**TASK TO CARRY OUT**
What lines in the listing include "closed"? Return a copy of each.

**DATA SHOWN**

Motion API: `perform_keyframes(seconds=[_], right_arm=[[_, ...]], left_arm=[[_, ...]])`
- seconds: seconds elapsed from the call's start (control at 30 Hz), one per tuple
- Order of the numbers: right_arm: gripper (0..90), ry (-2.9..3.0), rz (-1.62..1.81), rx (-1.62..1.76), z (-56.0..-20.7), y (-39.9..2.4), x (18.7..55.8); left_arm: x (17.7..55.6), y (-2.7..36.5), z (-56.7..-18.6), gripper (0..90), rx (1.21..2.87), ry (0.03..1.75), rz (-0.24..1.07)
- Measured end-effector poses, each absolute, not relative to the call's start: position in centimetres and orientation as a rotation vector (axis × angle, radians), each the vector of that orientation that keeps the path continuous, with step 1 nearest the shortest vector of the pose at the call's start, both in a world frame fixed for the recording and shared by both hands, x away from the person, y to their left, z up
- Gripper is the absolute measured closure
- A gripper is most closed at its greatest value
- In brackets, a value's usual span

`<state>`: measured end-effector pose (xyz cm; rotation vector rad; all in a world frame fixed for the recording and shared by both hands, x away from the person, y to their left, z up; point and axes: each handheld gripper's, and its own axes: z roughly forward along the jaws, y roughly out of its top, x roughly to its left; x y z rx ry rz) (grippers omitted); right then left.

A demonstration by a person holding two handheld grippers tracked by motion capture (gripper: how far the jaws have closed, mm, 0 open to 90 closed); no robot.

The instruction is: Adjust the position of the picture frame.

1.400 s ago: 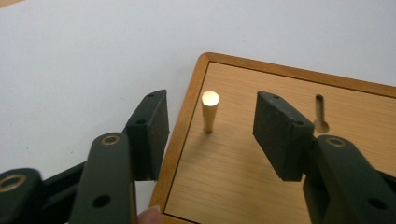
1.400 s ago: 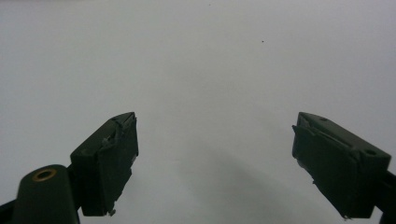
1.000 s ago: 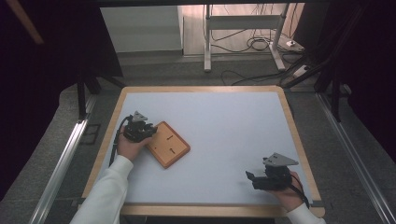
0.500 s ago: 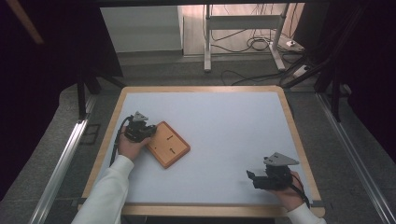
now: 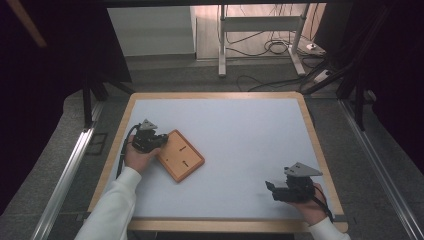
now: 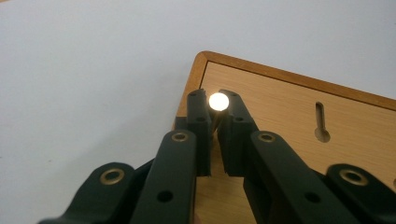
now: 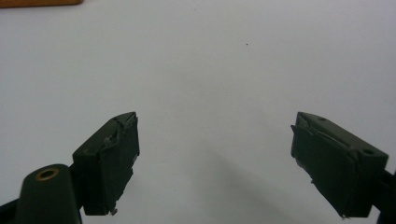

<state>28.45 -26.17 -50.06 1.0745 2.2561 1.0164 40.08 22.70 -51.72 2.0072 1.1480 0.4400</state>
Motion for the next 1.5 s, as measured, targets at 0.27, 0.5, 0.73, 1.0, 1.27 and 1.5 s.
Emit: perform_keyframes(seconds=[0.27, 0.5, 0.73, 1.0, 1.27, 1.5], right_arm=[[15.7, 2.262, 1.021, 1.068, -50.1, -26.1, 28.5], [15.7, 2.266, 1.015, 1.057, -50.2, -26.1, 28.5], [15.7, 2.265, 1.015, 1.057, -50.2, -26.1, 28.5], [15.7, 2.266, 1.015, 1.054, -50.2, -26.1, 28.5], [15.7, 2.266, 1.013, 1.05, -50.1, -26.1, 28.5], [15.7, 2.263, 1.01, 1.048, -50.1, -26.1, 28.5]], left_arm=[[39.5, 21.3, -51.5, 83.8, 2.036, 1.113, 0.387], [39.0, 20.8, -51.0, 83.8, 2.057, 1.093, 0.363], [38.4, 20.4, -50.5, 83.9, 2.068, 1.087, 0.357], [38.2, 19.3, -50.1, 83.9, 2.078, 1.072, 0.333], [38.3, 17.7, -49.8, 83.9, 2.088, 1.035, 0.298], [38.3, 16.2, -49.5, 83.8, 2.092, 1.002, 0.275]])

**ANSWER AREA**
- A gripper is most closed at its greatest value
A demonstration by a person holding two handheld grippers tracked by motion capture (gripper: how far the jaws have closed, mm, 0 open to 90 closed); no robot.

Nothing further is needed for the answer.